Why CVSS (Common Vulnerability Scoring System) is Not Enough
May 7, 2020
The focus of today’s talk is to discuss in a bit more depth the shortcomings of CVSS. And the actual goal of the talk is not to diminish the role of CVSS, but more to empower it as a starting point: a fuller, deep vulnerability prioritization.
Why is vulnerability prioritization important?
So first, let's just discuss the fundamental problem of vulnerability prioritization: more security vulnerabilities were publicly disclosed in the first quarter of this year (2019) than any previous three month period. And, this is quite an understatement because actually the number of vulnerabilities disclosed each year grows near exponentially.
And just between 2016 and 2017, there have been more than double the number of disclosures. This should come to no surprise as the complexity of the technology landscape grows year after year just because of the number of technologies that are released every year. And it's a non-property of complex systems to emerge exponential behavior.
Well, maybe that's a bit technical, but it just means that it should come as no surprise that the number of vulnerabilities and the number of security problems that organizations face increases in a dramatic way year after year. It's just a consequence of a complex phenomenon.
But the real problem does not come from the higher number of disclosures in national vulnerability databases. It's actually the number of vulnerabilities that an organization faces. So just as the number of assets to secure grows exponentially, for the same reason, the number of available security experts does not grow at the same rate. And this is a known fact of the cybersecurity industry. So how can we solve this problem of information overload? How can we tell which vulnerabilities really matter for an organization? This is the problem that CVSS tried to solve and is still trying to solve.
What are the shortcomings of the CVSS score?
As a metric, I just want to emphasize that the goal of this presentation is not to present CVSS in and of itself.

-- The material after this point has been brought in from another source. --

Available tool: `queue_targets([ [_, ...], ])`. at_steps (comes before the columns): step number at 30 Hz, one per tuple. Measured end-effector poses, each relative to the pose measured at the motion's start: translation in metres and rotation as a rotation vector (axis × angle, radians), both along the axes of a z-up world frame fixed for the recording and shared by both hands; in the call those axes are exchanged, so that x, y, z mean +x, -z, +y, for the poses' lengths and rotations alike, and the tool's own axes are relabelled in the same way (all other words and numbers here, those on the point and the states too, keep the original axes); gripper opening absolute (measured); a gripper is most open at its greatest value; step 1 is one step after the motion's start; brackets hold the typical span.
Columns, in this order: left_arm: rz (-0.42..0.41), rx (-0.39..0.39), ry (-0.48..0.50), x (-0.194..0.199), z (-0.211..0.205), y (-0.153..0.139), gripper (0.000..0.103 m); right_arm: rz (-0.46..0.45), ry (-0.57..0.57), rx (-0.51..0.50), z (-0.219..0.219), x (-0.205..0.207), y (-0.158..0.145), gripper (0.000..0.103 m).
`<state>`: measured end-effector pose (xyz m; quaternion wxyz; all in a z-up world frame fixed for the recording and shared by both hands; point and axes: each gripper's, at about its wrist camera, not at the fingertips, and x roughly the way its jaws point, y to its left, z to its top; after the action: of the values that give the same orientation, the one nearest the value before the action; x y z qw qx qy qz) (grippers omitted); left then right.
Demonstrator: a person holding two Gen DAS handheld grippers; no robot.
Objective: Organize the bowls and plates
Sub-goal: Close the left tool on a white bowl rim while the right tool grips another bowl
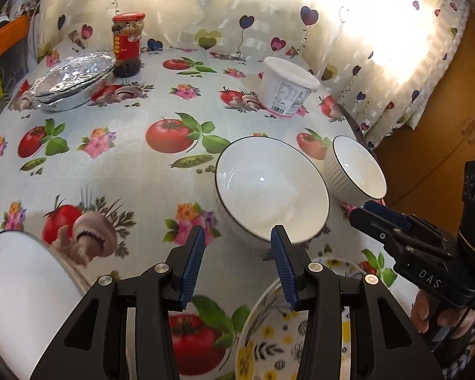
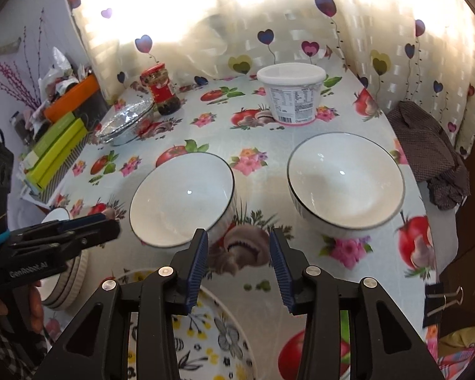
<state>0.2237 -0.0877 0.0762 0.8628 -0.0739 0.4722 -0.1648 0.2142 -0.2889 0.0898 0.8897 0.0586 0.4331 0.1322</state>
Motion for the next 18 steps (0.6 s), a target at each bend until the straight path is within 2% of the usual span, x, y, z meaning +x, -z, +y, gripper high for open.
queue_targets([
  [4,0.007,0.027,-0.007,0.012,-0.005,0.007,0.045,0.014,-0.015,-0.012,0.006,0.017,0.004,0.040],
  [18,0.015,0.037,-0.042,0.032,-0.006,0.019,0.045,0.072,-0.041,-0.045,0.022,0.049,0.025,0.039],
])
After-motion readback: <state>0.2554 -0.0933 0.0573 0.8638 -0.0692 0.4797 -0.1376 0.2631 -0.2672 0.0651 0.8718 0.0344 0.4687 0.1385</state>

So we assume the audience to be slightly familiar with the concept. So I'll just really broadly explain that they did the computation in the background of CVSS. So yes, this is a standard developed by an organization called FIRST (Forum of Incident Response and Security Teams). It's owned by this organization. And the goal is really to assess the criticality or the technical severity of a vulnerability that the whole CVSS score is supposed to be computing in three different stages. So there is a base metric, a temporal metric, an environment metric. Each of these steps is composed of categorical values with predetermined values like low, high and low, medium height. So there are a finite number of values for each of these stages.
But even even if they weren't computed in practice by organizations, they still have a lot of shortcomings that we're going to talk about in the next slide. So the first shortcoming that I want to talk about is the equation opacity. So just the way the CVSS score is computed, it is the goal of CVSS to be easily implementable and interpretable by security professionals. And the problem that we see is that the actual value seems to be made up of really arbitrary numbers, and it's very hard to really interpret these values. Experiments have been done to try to reproduce the process of assigning scores to vulnerabilities. And then what we see is that the most accurate 50 percent of professionals surveyed in this experiment mis-scored the vulnerabilities in the range of two to four points. And this is really problematic because it shows an inherent uncertainty in the scores of other vulnerabilities.
For a little comparison, we developed a little machine learning natural language processing model in-house here at Delve, and we came up with a much narrower margin of error of 0.93 severity, which is a lot closer. But it's funny for a process that was made to be done by humans.
Another problem with this equation opacity is that it works well with textual descriptions of vulnerabilities. That is, it’s supposed to work well with textual description of vulnerabilities. But what do we do when we have zero days or tasks on mass configurations like static resources found on networks? Those are definitely security problems that are vulnerabilities. They don't come with a full fledged textual description. But still, we need to prioritize them on the same scale as any other vulnerability.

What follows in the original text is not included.